Extracted records
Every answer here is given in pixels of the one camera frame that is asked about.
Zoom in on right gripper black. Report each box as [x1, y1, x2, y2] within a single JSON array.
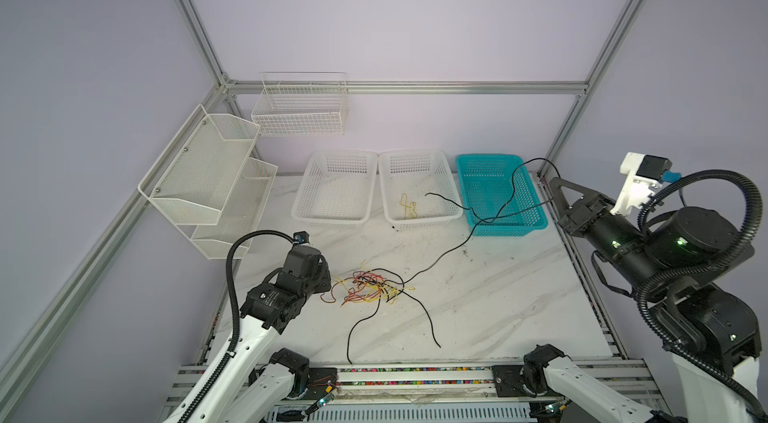
[[543, 170, 662, 294]]

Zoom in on cable bundle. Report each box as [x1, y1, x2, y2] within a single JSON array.
[[320, 266, 443, 365]]

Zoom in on long black cable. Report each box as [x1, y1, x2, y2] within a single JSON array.
[[398, 157, 562, 287]]

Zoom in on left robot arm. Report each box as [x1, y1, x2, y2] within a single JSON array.
[[166, 230, 331, 422]]

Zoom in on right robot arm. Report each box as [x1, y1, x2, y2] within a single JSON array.
[[550, 170, 767, 422]]

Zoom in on teal plastic basket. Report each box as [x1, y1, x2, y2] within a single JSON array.
[[456, 154, 548, 237]]

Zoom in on left white plastic basket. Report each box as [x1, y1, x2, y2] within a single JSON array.
[[291, 150, 378, 228]]

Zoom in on white plastic basket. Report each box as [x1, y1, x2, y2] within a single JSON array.
[[291, 150, 378, 228], [378, 149, 464, 230]]

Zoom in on middle white plastic basket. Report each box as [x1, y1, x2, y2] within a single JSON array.
[[378, 149, 464, 230]]

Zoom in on white mesh two-tier shelf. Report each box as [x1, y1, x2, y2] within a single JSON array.
[[138, 106, 277, 260]]

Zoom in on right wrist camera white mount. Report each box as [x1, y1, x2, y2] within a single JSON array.
[[610, 152, 682, 216]]

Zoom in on white wire wall basket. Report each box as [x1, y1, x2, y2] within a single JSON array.
[[251, 72, 349, 137]]

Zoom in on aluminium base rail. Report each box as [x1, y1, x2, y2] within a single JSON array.
[[159, 358, 669, 422]]

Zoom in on aluminium frame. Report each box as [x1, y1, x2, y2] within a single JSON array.
[[0, 0, 679, 388]]

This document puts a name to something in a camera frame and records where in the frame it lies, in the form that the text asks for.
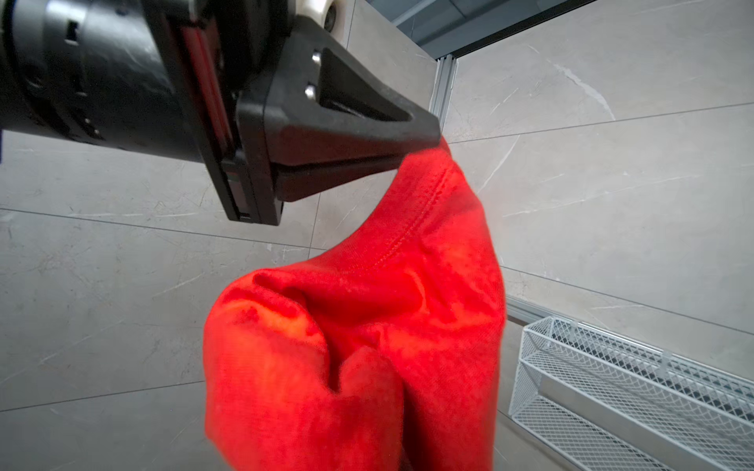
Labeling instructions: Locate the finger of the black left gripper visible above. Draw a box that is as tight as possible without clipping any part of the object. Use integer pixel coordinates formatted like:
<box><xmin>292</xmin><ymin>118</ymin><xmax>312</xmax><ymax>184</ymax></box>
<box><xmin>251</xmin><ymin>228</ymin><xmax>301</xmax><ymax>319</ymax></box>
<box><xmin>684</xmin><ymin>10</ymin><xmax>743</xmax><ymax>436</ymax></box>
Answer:
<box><xmin>273</xmin><ymin>154</ymin><xmax>406</xmax><ymax>202</ymax></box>
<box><xmin>235</xmin><ymin>16</ymin><xmax>441</xmax><ymax>226</ymax></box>

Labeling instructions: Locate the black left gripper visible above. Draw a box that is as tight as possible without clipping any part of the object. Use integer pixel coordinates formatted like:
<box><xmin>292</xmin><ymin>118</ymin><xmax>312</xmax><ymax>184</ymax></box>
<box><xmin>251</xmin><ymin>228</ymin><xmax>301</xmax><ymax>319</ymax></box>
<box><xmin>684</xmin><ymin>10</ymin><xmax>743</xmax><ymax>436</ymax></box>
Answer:
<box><xmin>1</xmin><ymin>1</ymin><xmax>283</xmax><ymax>226</ymax></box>

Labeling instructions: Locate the red cloth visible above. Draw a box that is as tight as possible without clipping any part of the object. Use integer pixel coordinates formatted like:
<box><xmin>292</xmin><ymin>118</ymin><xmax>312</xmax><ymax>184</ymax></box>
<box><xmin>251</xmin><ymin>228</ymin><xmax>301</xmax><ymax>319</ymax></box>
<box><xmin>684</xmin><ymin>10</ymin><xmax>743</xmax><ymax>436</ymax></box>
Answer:
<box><xmin>202</xmin><ymin>142</ymin><xmax>507</xmax><ymax>470</ymax></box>

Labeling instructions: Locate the white wire mesh basket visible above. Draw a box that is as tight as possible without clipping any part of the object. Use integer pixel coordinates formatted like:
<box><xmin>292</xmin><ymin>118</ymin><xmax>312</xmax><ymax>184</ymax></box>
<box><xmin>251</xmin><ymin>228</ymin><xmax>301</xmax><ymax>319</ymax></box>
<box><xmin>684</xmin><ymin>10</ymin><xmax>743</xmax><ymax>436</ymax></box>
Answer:
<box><xmin>509</xmin><ymin>317</ymin><xmax>753</xmax><ymax>470</ymax></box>

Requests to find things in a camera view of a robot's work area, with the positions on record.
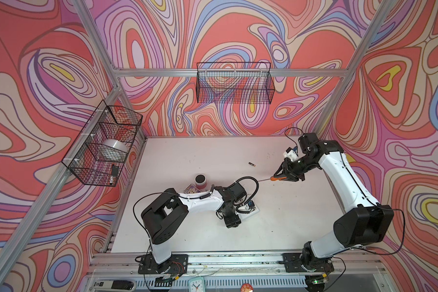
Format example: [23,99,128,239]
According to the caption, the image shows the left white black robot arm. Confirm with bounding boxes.
[141,182,247,266]

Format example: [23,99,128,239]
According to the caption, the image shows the black wire basket on back wall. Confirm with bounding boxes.
[196,61,275,105]

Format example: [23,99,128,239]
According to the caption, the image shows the purple card box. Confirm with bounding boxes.
[184,184,201,194]

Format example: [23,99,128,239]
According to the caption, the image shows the pink round speaker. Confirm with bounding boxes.
[194,174,207,189]

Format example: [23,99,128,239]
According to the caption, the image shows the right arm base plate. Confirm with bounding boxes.
[278,253,335,274]

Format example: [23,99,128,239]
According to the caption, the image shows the orange handled screwdriver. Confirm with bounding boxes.
[258,176,287,182]

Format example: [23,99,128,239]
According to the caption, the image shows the white remote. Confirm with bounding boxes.
[236,205,260,221]

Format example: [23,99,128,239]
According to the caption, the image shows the black wire basket on wall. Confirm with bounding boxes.
[196,61,275,105]
[62,100,143,187]

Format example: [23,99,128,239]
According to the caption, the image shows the black white device on rail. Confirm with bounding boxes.
[91,280,136,292]

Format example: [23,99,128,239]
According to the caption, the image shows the small white clock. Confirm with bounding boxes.
[188,277,206,292]

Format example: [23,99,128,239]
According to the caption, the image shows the black wire basket on left wall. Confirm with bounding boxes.
[62,100,143,187]

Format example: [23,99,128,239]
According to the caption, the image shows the white tape roll in basket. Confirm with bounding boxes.
[99,139,128,163]

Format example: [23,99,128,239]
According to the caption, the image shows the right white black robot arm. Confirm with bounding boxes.
[271,133,394,271]

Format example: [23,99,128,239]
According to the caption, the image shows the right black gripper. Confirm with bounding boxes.
[273,155,319,182]

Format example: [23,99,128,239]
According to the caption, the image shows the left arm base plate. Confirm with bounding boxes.
[135,253,189,275]

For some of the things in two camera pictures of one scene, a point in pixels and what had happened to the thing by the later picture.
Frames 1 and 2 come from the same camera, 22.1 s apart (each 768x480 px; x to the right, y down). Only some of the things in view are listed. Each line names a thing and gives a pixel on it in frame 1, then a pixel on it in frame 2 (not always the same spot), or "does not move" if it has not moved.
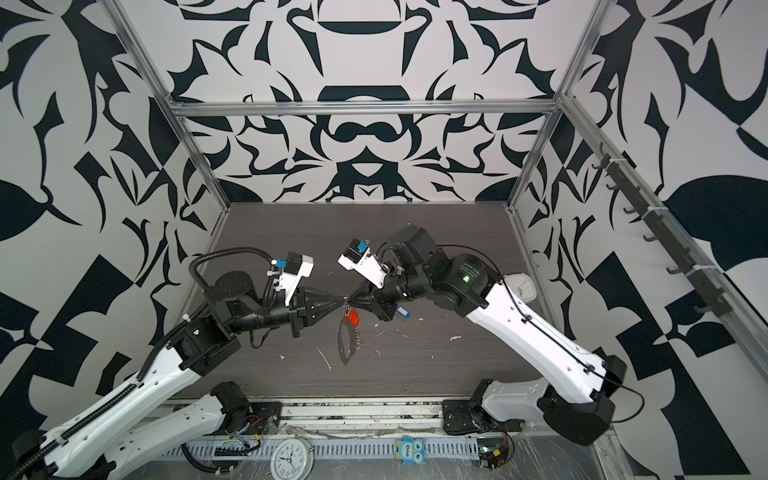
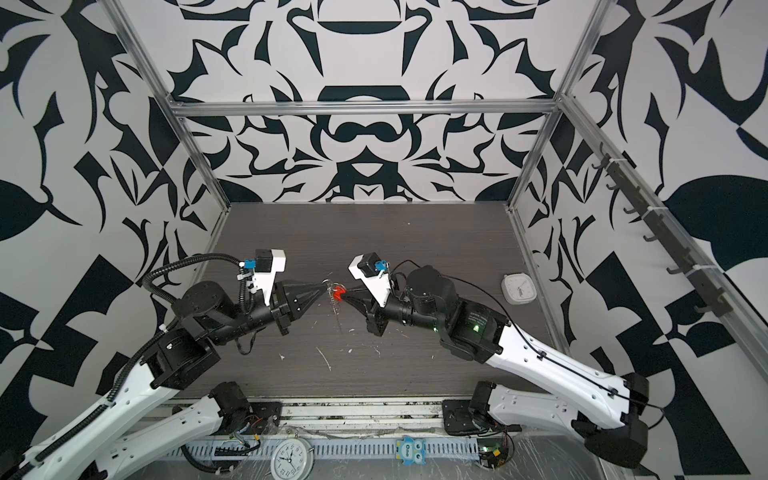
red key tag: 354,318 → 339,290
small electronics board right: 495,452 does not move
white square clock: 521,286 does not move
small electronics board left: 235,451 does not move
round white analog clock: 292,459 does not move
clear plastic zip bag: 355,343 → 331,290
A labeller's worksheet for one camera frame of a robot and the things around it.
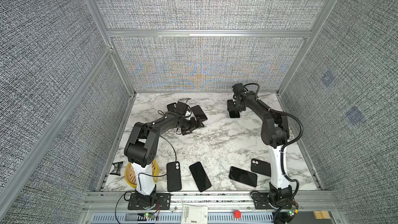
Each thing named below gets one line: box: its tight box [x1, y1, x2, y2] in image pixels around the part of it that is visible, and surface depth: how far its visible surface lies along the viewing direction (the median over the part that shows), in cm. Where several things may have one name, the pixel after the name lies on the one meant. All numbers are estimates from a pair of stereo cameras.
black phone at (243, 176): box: [229, 165, 258, 188], surface depth 85 cm
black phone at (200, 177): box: [189, 161, 212, 193], surface depth 82 cm
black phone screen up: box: [226, 99, 240, 119], surface depth 98 cm
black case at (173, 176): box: [166, 161, 182, 193], surface depth 83 cm
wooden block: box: [313, 210, 332, 220], surface depth 70 cm
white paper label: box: [180, 204, 209, 224], surface depth 71 cm
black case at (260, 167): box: [250, 158, 272, 177], surface depth 87 cm
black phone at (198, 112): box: [190, 104, 208, 122], surface depth 110 cm
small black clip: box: [109, 161, 124, 176], surface depth 83 cm
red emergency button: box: [234, 210, 241, 219], surface depth 70 cm
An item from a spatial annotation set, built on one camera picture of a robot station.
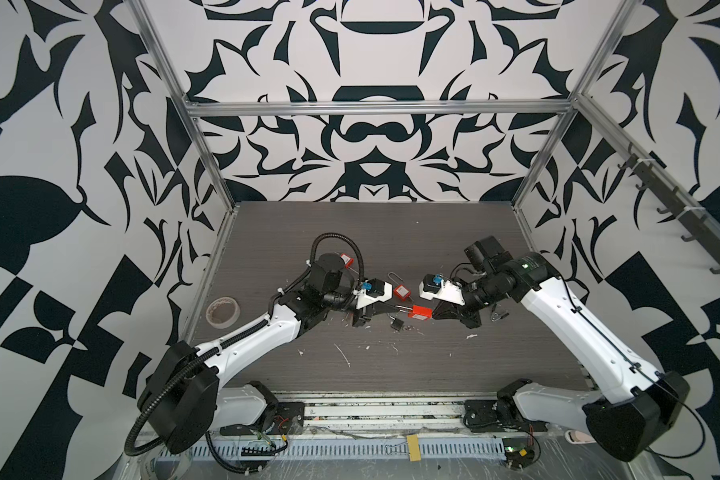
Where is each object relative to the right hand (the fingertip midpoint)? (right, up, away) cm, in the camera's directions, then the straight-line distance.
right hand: (439, 308), depth 71 cm
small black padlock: (-8, -9, +18) cm, 22 cm away
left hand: (-9, +2, -1) cm, 10 cm away
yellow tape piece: (-6, -31, -1) cm, 32 cm away
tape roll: (-60, -6, +20) cm, 64 cm away
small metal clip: (+21, -7, +18) cm, 29 cm away
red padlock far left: (-23, +9, +30) cm, 39 cm away
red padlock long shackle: (-6, 0, -3) cm, 6 cm away
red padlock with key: (-6, 0, +22) cm, 23 cm away
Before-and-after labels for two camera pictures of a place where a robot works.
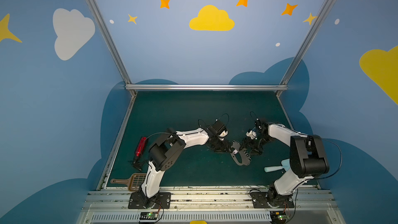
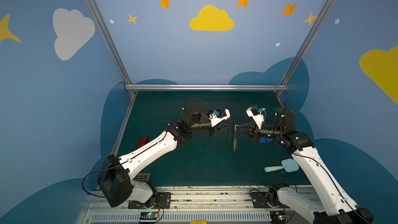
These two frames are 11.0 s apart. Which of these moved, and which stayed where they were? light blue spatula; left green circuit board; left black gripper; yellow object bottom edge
Moved: left black gripper
Stayed: left green circuit board; light blue spatula; yellow object bottom edge
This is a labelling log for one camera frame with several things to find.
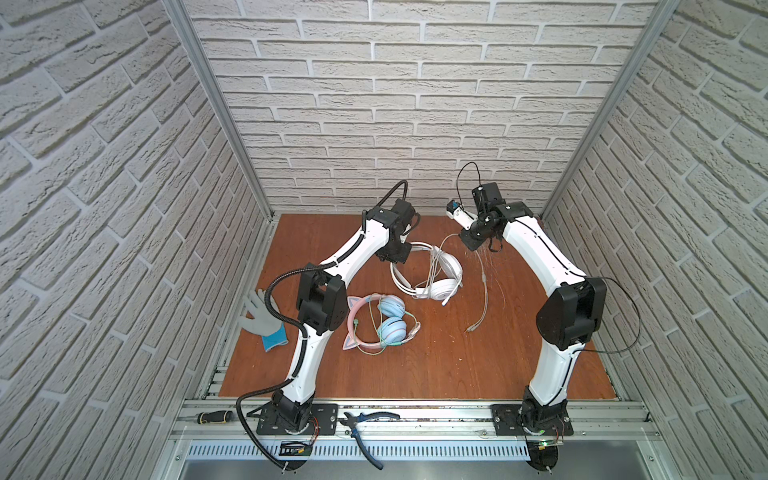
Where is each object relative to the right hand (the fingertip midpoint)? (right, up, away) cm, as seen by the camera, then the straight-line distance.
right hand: (470, 231), depth 89 cm
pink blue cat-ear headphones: (-24, -28, -7) cm, 37 cm away
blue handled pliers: (-34, -48, -16) cm, 61 cm away
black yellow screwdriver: (-68, -47, -17) cm, 85 cm away
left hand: (-21, -7, +3) cm, 23 cm away
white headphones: (-10, -17, -7) cm, 21 cm away
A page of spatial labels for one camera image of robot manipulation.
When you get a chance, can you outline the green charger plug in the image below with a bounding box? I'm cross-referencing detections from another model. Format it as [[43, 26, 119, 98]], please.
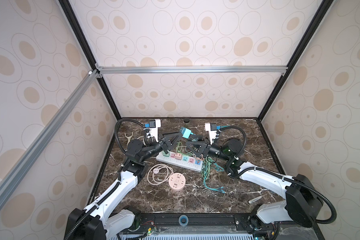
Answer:
[[163, 151, 171, 157]]

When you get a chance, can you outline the teal charger plug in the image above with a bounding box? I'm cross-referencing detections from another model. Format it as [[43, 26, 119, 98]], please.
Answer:
[[181, 127, 193, 139]]

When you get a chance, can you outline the pink charger plug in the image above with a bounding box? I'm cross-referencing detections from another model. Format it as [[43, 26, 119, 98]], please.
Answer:
[[174, 153, 183, 160]]

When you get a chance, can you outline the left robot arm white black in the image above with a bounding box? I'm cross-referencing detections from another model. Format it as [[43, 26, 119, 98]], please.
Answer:
[[64, 118, 183, 240]]

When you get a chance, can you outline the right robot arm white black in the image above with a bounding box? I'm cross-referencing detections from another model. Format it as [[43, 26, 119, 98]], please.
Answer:
[[181, 123, 338, 230]]

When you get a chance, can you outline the white colourful power strip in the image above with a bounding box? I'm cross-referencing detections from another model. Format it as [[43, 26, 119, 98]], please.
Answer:
[[156, 152, 203, 172]]

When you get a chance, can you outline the cream vegetable peeler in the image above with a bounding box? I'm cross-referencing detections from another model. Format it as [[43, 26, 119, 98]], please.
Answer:
[[124, 133, 134, 145]]

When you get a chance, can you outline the pink round socket hub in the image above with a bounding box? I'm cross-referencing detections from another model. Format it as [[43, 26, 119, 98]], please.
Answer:
[[168, 173, 186, 192]]

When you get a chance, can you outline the small white clip tool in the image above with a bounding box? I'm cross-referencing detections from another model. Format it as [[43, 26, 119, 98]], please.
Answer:
[[248, 196, 267, 205]]

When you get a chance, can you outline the silver aluminium bar back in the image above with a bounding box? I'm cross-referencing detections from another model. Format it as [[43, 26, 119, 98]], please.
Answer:
[[98, 66, 288, 75]]

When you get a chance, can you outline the silver aluminium bar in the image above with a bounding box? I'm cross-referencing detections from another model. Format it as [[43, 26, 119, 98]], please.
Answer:
[[0, 69, 100, 210], [98, 66, 288, 75]]

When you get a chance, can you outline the silver aluminium bar left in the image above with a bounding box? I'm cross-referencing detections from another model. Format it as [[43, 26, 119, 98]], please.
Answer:
[[0, 69, 100, 210]]

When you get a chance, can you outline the green charger cable bundle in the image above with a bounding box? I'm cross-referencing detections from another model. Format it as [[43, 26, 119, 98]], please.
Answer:
[[175, 142, 217, 181]]

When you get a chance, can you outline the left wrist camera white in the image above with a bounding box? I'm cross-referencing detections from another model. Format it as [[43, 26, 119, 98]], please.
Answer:
[[144, 119, 161, 142]]

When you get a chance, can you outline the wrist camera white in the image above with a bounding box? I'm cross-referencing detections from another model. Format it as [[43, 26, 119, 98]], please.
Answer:
[[205, 123, 221, 145], [144, 119, 161, 142]]

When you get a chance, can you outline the teal charger cable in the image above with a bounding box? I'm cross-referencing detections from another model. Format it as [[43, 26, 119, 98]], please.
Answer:
[[201, 155, 227, 194]]

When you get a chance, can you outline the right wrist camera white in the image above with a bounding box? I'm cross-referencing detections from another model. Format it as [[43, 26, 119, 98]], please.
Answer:
[[205, 123, 221, 145]]

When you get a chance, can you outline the pink round hub cable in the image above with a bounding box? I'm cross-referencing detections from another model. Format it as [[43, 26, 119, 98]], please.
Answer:
[[146, 163, 174, 186]]

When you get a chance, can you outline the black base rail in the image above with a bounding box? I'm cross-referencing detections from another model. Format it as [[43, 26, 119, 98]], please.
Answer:
[[66, 212, 325, 240]]

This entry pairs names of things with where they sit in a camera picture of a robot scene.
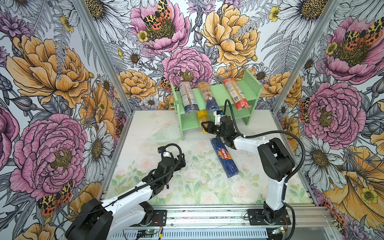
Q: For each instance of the aluminium front rail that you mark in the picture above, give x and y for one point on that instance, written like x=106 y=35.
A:
x=230 y=222

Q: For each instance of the blue Barilla spaghetti box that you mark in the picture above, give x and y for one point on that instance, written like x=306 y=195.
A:
x=224 y=157

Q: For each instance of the red white label spaghetti bag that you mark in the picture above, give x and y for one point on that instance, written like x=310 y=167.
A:
x=236 y=93

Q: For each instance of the small green circuit board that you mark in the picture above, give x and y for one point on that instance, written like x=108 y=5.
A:
x=146 y=234

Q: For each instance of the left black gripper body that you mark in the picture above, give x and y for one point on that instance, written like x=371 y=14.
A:
x=166 y=179

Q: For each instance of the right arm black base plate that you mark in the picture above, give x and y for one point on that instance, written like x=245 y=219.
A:
x=261 y=217

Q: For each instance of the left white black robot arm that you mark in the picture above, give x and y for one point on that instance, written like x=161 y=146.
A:
x=100 y=220

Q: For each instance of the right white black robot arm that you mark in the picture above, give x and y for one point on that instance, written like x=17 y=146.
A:
x=276 y=161

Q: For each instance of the yellow blue spaghetti bag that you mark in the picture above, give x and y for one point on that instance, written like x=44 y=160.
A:
x=211 y=103

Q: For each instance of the clear grey label spaghetti bag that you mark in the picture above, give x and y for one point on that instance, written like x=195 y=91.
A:
x=189 y=101

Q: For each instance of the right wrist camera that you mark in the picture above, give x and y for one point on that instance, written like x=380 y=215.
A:
x=218 y=115

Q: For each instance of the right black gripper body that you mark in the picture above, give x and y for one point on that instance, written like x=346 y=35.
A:
x=218 y=130

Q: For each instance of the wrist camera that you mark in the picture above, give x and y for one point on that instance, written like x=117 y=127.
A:
x=218 y=115
x=163 y=151

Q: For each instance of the right aluminium corner post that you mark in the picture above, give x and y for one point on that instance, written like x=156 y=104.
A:
x=313 y=38

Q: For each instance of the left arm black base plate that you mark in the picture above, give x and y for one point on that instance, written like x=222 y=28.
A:
x=154 y=218

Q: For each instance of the left aluminium corner post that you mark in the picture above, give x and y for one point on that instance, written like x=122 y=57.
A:
x=93 y=34

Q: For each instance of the aluminium corner post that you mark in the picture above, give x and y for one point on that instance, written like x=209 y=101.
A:
x=313 y=38
x=93 y=34

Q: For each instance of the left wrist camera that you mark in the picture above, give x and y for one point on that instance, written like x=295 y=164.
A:
x=163 y=151

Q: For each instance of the yellow Pastatime spaghetti bag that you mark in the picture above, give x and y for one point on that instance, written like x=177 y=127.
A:
x=203 y=117

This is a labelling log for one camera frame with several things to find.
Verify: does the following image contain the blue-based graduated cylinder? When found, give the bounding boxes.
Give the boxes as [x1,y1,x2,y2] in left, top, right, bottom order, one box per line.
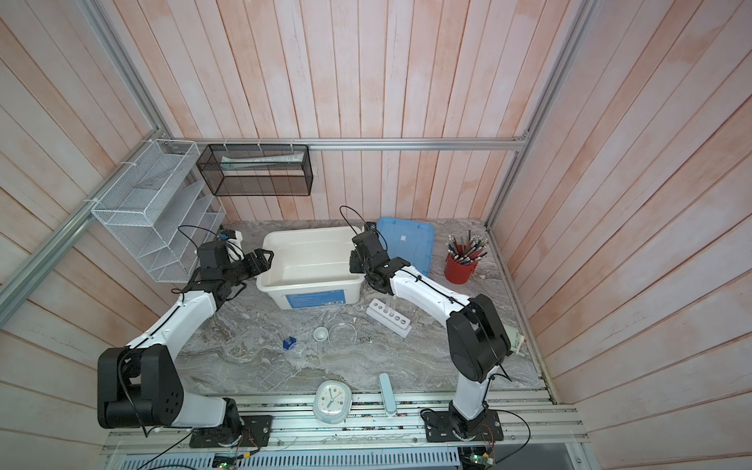
[282,336,307,368]

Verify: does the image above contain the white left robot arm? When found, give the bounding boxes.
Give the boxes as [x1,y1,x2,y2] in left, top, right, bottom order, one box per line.
[97,237,274,447]

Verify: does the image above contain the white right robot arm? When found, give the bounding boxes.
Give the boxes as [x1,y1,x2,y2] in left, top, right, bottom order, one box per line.
[350,228,512,440]

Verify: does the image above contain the blue plastic bin lid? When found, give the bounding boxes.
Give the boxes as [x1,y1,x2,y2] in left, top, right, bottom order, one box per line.
[377,217,436,276]

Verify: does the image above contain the white plastic storage bin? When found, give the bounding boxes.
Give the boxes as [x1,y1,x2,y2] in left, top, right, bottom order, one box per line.
[257,226,364,309]

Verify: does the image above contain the clear petri dish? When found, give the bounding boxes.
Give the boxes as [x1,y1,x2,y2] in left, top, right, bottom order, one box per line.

#### [TASK STATEMENT]
Leave out the images and write out the lines above exactly, from the one with "wooden block: box: [313, 210, 332, 220], surface" up to and including the one with "directions, then the straight-line distance.".

#### [ANSWER FOR THIS EXERCISE]
wooden block: box: [313, 210, 332, 220], surface depth 70 cm
white paper label: box: [180, 204, 209, 224], surface depth 71 cm
black case at (260, 167): box: [250, 158, 272, 177], surface depth 87 cm
black phone at (198, 112): box: [190, 104, 208, 122], surface depth 110 cm
small black clip: box: [109, 161, 124, 176], surface depth 83 cm
red emergency button: box: [234, 210, 241, 219], surface depth 70 cm
An item from a spatial annotation set, built on one camera picture of a robot station.
Where is each object relative to the right hand (the fingertip midpoint)? (right, up, away) cm, in the camera's directions, then the straight-line distance.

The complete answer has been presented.